[Items listed in a dataset]
┄┄┄┄┄┄┄┄┄┄┄┄┄┄┄┄┄┄┄┄
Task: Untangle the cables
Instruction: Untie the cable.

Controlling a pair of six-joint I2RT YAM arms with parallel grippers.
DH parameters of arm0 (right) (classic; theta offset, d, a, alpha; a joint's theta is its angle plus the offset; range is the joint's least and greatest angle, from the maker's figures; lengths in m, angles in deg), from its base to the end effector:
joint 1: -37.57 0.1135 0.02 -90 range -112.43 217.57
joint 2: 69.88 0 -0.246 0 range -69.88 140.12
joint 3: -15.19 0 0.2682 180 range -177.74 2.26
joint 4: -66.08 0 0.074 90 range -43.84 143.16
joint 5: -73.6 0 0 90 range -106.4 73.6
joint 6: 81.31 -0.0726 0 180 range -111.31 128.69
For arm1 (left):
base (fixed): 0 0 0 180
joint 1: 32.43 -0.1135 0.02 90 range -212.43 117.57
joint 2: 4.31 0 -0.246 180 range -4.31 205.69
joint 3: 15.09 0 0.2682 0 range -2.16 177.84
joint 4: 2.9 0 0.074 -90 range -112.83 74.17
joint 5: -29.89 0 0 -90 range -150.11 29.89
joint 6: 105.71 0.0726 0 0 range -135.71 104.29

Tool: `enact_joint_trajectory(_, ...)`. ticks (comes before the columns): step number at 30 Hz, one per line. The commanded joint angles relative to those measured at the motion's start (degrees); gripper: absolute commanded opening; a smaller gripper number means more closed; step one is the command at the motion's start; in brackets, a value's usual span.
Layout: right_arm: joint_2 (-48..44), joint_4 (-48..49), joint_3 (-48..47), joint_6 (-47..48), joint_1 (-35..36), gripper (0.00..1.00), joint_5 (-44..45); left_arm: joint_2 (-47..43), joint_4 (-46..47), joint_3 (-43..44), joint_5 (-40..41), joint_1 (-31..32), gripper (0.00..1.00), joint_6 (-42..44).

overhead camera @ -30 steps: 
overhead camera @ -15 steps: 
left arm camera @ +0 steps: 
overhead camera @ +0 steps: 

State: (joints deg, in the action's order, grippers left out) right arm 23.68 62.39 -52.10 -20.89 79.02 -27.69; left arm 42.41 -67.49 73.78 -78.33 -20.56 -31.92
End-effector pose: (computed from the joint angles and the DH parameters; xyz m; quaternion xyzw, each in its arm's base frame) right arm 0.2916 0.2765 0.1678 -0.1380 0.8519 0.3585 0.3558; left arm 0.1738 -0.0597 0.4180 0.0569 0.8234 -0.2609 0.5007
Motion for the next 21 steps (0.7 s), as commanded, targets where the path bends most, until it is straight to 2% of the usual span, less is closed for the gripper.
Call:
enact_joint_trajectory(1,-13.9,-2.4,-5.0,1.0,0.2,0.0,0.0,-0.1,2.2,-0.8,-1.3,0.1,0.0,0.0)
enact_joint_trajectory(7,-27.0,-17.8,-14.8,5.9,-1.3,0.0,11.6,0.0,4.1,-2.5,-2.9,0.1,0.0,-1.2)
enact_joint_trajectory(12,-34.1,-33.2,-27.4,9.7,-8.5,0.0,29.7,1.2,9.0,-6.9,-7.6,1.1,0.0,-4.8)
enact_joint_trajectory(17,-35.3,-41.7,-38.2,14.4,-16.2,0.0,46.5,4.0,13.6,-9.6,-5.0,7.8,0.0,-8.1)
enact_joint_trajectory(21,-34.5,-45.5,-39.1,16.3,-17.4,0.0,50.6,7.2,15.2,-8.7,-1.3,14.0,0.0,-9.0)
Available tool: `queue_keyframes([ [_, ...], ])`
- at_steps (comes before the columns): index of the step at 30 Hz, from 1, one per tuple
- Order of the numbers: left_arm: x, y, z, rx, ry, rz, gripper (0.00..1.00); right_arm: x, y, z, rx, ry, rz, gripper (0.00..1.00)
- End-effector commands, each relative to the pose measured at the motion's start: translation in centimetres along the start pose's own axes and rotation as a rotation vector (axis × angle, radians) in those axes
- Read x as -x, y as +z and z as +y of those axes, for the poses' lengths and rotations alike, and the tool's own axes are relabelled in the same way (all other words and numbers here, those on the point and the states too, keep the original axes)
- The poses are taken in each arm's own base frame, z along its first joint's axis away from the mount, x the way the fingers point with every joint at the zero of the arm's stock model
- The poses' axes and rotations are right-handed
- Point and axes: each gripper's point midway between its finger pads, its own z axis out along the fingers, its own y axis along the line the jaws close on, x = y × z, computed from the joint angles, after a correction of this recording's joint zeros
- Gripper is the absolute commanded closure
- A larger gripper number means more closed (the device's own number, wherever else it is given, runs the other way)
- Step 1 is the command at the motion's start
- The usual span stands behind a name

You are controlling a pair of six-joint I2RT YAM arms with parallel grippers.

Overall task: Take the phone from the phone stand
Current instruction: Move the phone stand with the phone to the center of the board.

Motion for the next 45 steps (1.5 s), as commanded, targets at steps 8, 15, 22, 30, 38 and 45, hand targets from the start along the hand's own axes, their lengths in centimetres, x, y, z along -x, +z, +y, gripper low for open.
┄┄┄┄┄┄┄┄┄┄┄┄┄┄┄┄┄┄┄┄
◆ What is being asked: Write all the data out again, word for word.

◆ Answer box:
Task: Untangle the cables
Instruction: Untie the cable.

Controlling a pair of six-joint I2RT YAM arms with parallel grippers.
DH parameters of arm0 (right) (classic; theta offset, d, a, alpha; a joint's theta is its angle plus the offset; range is the joint's least and greatest angle, from the maker's figures; lengths in m, angles in deg), from its base to the end effector:
joint 1: -37.57 0.1135 0.02 -90 range -112.43 217.57
joint 2: 69.88 0 -0.246 0 range -69.88 140.12
joint 3: -15.19 0 0.2682 180 range -177.74 2.26
joint 4: -66.08 0 0.074 90 range -43.84 143.16
joint 5: -73.6 0 0 90 range -106.4 73.6
joint 6: 81.31 -0.0726 0 180 range -111.31 128.69
For arm1 (left):
base (fixed): 0 0 0 180
joint 1: 32.43 -0.1135 0.02 90 range -212.43 117.57
joint 2: 4.31 0 -0.246 180 range -4.31 205.69
joint 3: 15.09 0 0.2682 0 range -2.16 177.84
joint 4: 2.9 0 0.074 -90 range -112.83 74.17
joint 5: -29.89 0 0 -90 range -150.11 29.89
joint 6: 105.71 0.0726 0 0 range -135.71 104.29

Tool: `enact_joint_trajectory(_, ...)`. ticks (comes before the columns): step number at 30 Hz, one per line. The commanded joint angles relative to those measured at the motion's start (degrees); gripper: absolute commanded opening; a smaller gripper number means more closed; step one is the command at the motion's start; in brackets, a value's usual span.
Layout: right_arm: joint_2 (-48..44), joint_4 (-48..49), joint_3 (-48..47), joint_6 (-47..48), joint_1 (-35..36), gripper (0.00..1.00), joint_5 (-44..45); left_arm: joint_2 (-47..43), joint_4 (-46..47), joint_3 (-43..44), joint_5 (-40..41), joint_1 (-31..32), gripper (0.00..1.00), joint_6 (-42..44).

overhead camera @ -30 steps: 
overhead camera @ -15 steps: 
left arm camera @ +0 steps: 
overhead camera @ +0 steps: 

State: (joints deg, in the action's order, grippers left out) right arm 23.68 62.39 -52.10 -20.89 79.02 -27.69; left arm 42.41 -67.49 73.78 -78.33 -20.56 -31.92
End-effector pose: (computed from the joint angles and the DH parameters; xyz m; quaternion xyzw, each in its arm's base frame) right arm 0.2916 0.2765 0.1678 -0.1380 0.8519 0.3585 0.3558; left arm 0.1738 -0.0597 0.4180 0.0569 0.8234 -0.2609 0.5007
Motion for the next 21 steps (0.7 s), as commanded, targets where the path bends most, until it is straight to 2% of the usual span, less is closed for the gripper.
Call:
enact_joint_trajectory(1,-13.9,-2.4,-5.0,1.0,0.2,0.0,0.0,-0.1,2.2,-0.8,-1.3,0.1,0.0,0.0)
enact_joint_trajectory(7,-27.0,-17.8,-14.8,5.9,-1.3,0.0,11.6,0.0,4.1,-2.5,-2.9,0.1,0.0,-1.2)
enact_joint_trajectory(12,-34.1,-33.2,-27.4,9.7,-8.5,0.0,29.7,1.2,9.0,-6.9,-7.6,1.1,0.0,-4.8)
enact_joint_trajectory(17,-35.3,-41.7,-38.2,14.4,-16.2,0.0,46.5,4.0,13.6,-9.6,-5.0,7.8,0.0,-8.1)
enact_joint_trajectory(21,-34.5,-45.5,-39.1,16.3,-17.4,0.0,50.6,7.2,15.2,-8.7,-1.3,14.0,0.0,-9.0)
Available tool: `queue_keyframes([ [_, ...], ])`
- at_steps (comes before the columns): index of the step at 30 Hz, from 1, one per tuple
- Order of the numbers: left_arm: x, y, z, rx, ry, rz, gripper (0.00..1.00); right_arm: x, y, z, rx, ry, rz, gripper (0.00..1.00)
- End-effector commands, each relative to the pose measured at the motion's start: translation in centimetres along the start pose's own axes and rotation as a rotation vector (axis × angle, radians) in those axes
- Read x as -x, y as +z and z as +y of those axes, for the poses' lengths and rotations alike, and the tool's own axes are relabelled in the same way (all other words and numbers here, those on the point and the states too, keep the original axes)
- The poses are taken in each arm's own base frame, z along its first joint's axis away from the mount, x the way the fingers point with every joint at the zero of the arm's stock model
- The poses' axes and rotations are right-handed
- Point and axes: each gripper's point midway between its finger pads, its own z axis out along the fingers, its own y axis along the line the jaws close on, x = y × z, computed from the joint angles, after a correction of this recording's joint zeros
- Gripper is the absolute commanded closure
- A larger gripper number means more closed (the device's own number, wherever else it is given, runs the other way)
- Step 1 is the command at the motion's start
- The usual span stands behind a name

You are controlling a pair of six-joint I2RT YAM arms with parallel grippers.

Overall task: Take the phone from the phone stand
Current instruction: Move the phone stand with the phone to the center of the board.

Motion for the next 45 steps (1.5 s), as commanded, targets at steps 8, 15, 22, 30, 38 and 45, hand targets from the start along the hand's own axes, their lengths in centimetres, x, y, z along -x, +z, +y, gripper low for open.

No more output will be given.